= Beginning of Section =

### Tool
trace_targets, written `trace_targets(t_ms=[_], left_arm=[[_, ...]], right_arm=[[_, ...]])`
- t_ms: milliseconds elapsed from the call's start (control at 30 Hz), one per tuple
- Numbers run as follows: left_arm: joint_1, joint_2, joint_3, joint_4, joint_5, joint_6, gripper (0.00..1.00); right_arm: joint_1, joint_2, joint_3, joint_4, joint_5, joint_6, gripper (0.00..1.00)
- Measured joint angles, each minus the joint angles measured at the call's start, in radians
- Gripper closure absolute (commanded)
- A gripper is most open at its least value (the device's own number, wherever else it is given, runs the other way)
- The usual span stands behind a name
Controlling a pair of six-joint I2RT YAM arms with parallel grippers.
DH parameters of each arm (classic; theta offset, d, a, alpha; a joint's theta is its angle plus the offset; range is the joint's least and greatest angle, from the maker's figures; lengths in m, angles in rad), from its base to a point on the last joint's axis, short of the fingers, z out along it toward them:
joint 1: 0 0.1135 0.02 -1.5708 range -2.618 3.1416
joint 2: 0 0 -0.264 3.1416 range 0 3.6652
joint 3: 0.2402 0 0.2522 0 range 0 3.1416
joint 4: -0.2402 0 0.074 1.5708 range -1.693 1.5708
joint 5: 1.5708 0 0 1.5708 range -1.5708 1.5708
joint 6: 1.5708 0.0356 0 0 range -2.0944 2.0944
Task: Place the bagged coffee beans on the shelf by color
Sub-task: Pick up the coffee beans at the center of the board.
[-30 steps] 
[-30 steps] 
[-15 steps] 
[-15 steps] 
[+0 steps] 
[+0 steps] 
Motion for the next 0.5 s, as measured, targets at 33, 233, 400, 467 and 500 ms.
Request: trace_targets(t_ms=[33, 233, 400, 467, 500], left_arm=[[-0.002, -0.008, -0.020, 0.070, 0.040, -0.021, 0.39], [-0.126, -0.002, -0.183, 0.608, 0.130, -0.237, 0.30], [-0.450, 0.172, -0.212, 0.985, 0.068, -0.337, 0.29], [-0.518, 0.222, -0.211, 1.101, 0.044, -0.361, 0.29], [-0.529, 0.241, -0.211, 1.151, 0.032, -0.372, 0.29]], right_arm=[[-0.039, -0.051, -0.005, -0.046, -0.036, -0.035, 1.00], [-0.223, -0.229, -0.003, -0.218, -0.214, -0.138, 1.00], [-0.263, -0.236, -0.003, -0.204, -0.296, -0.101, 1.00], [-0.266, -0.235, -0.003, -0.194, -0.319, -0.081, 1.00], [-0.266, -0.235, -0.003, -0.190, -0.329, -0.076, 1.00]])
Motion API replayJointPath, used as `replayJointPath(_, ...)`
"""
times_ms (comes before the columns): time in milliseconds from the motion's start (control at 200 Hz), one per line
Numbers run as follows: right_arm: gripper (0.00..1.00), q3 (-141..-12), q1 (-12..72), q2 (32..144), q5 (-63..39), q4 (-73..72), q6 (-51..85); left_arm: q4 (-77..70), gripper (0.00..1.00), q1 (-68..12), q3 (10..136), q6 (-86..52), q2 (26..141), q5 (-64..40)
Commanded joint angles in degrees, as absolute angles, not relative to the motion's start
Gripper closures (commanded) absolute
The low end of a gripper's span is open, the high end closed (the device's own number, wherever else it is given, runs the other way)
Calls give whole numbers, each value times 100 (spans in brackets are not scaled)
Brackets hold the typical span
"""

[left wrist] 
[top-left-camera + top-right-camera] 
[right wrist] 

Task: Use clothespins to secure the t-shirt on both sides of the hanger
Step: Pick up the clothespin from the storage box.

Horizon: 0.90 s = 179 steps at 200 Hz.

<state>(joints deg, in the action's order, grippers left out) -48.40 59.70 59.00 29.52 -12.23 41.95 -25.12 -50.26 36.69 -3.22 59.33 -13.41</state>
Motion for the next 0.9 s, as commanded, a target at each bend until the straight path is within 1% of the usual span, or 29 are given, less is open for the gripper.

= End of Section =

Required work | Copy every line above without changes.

Result for this exercise |
### Tool
trace_targets, written `trace_targets(t_ms=[_], left_arm=[[_, ...]], right_arm=[[_, ...]])`
- t_ms: milliseconds elapsed from the call's start (control at 30 Hz), one per tuple
- Numbers run as follows: left_arm: joint_1, joint_2, joint_3, joint_4, joint_5, joint_6, gripper (0.00..1.00); right_arm: joint_1, joint_2, joint_3, joint_4, joint_5, joint_6, gripper (0.00..1.00)
- Measured joint angles, each minus the joint angles measured at the call's start, in radians
- Gripper closure absolute (commanded)
- A gripper is most open at its least value (the device's own number, wherever else it is given, runs the other way)
- The usual span stands behind a name
Controlling a pair of six-joint I2RT YAM arms with parallel grippers.
DH parameters of each arm (classic; theta offset, d, a, alpha; a joint's theta is its angle plus the offset; range is the joint's least and greatest angle, from the maker's figures; lengths in m, angles in rad), from its base to a point on the last joint's axis, short of the fingers, z out along it toward them:
joint 1: 0 0.1135 0.02 -1.5708 range -2.618 3.1416
joint 2: 0 0 -0.264 3.1416 range 0 3.6652
joint 3: 0.2402 0 0.2522 0 range 0 3.1416
joint 4: -0.2402 0 0.074 1.5708 range -1.693 1.5708
joint 5: 1.5708 0 0 1.5708 range -1.5708 1.5708
joint 6: 1.5708 0.0356 0 0 range -2.0944 2.0944
Task: Place the bagged coffee beans on the shelf by color
Sub-task: Pick up the coffee beans at the center of the board.
[-30 steps] 
[-30 steps] 
[-15 steps] 
[-15 steps] 
[+0 steps] 
[+0 steps] 
Motion for the next 0.5 s, as measured, targets at 33, 233, 400, 467 and 500 ms.
Request: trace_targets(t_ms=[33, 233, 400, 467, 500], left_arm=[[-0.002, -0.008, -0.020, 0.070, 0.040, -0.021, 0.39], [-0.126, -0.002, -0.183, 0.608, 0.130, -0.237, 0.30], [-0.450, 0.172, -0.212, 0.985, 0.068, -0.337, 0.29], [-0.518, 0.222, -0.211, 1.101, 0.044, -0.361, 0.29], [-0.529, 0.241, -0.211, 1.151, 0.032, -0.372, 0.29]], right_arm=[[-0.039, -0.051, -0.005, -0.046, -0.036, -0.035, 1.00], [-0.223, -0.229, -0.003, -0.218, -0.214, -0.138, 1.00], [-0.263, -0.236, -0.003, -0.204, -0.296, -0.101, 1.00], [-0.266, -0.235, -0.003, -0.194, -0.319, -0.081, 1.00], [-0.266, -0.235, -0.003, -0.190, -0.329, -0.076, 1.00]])
Motion API replayJointPath, used as `replayJointPath(_, ...)`
"""
times_ms (comes before the columns): time in milliseconds from the motion's start (control at 200 Hz), one per line
Numbers run as follows: right_arm: gripper (0.00..1.00), q3 (-141..-12), q1 (-12..72), q2 (32..144), q5 (-63..39), q4 (-73..72), q6 (-51..85); left_arm: q4 (-77..70), gripper (0.00..1.00), q1 (-68..12), q3 (10..136), q6 (-86..52), q2 (26..141), q5 (-64..40)
Commanded joint angles in degrees, as absolute angles, not relative to the motion's start
Gripper closures (commanded) absolute
The low end of a gripper's span is open, the high end closed (the device's own number, wherever else it is given, runs the other way)
Calls give whole numbers, each value times 100 (spans in brackets are not scaled)
Brackets hold the typical span
"""

[left wrist] 
[top-left-camera + top-right-camera] 
[right wrist] 

Task: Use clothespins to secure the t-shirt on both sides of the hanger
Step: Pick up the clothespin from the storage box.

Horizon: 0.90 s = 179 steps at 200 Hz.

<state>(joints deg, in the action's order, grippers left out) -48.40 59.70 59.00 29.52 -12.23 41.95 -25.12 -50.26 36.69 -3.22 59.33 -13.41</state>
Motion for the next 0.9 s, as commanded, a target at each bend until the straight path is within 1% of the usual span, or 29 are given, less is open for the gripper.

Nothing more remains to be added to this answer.